TO DO:
From the listing below, copy only the lines running from the line that contains "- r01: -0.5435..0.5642" to the line that contains "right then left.", both included.

[SUPPLIED DATA — start]

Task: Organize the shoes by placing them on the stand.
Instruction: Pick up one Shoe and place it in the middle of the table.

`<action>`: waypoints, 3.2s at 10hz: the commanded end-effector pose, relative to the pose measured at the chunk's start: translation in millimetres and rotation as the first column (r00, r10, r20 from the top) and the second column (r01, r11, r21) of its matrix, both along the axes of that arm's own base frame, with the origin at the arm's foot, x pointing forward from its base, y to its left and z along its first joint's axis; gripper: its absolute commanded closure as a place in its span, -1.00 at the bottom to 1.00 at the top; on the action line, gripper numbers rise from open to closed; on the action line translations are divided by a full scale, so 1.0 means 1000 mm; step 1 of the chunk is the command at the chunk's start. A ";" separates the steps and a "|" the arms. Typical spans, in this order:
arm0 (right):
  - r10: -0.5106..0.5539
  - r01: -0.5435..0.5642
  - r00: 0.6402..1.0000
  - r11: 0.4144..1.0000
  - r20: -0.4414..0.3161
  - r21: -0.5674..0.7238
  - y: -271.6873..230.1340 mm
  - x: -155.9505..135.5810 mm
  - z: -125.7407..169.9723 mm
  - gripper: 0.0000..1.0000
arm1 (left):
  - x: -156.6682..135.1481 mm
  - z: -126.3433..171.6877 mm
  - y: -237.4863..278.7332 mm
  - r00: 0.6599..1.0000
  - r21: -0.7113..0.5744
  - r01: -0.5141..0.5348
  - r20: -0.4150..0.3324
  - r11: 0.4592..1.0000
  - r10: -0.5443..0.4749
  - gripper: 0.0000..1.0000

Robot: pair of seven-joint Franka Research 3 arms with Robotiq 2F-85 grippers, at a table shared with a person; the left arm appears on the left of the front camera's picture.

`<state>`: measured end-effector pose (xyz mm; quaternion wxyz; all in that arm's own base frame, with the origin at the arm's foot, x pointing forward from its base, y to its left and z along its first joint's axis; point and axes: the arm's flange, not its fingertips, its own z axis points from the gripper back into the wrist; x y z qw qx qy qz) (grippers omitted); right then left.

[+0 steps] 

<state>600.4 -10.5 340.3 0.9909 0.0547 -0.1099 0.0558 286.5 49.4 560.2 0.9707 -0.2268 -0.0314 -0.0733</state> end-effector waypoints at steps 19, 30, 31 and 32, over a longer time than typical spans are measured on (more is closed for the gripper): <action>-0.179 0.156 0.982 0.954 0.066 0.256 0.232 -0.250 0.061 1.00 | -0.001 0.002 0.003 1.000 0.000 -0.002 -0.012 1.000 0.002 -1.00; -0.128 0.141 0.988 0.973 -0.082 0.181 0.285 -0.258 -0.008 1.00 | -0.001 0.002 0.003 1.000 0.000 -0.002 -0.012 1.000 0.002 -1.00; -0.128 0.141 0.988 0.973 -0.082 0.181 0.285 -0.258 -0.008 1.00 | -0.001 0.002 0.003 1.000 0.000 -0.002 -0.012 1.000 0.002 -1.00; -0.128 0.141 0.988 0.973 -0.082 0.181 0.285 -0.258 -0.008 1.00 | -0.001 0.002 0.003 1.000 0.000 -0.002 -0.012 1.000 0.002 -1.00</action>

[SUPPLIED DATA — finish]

RESULT BELOW:
  - r01: -0.5435..0.5642
  - r00: 0.6402..1.0000
  - r11: 0.4144..1.0000
  - r20: -0.4414..0.3161
  - r21: -0.5674..0.7238
  - y: -271.6873..230.1340 mm
  - x: -155.9505..135.5810 mm
  - z: -125.7407..169.9723 mm
  - gripper: 0.0000..1.0000
arm1 (left):
  - x: -156.6682..135.1481 mm
  - z: -126.3433..171.6877 mm
  - y: -237.4863..278.7332 mm
  - r00: 0.6599..1.0000
  - r21: -0.7113..0.5744
  - r01: -0.5141..0.5348
  - r20: -0.4150..0.3324
  - r11: 0.4592..1.0000
  - r10: -0.5443..0.4749
  - gripper: 0.0000..1.0000

Robot: pair of seven-joint Franka Research 3 arms with Robotiq 2F-85 grippers, at a table shared with a person; the left arm appears on the left of the front camera's picture.

`<state>`: measured end-effector pose (xyz mm; quaternion wxyz; all in that arm's own base frame, with the origin at the arm's foot, x pointing forward from its base, y to its left and z along its first joint's axis; point and axes: the arm's flange, not its fingertips, its own z axis points from the gripper back into the wrist; x y z qw qx qy qz) (grippers omitted); right then left.

This finishes the response to the exercise.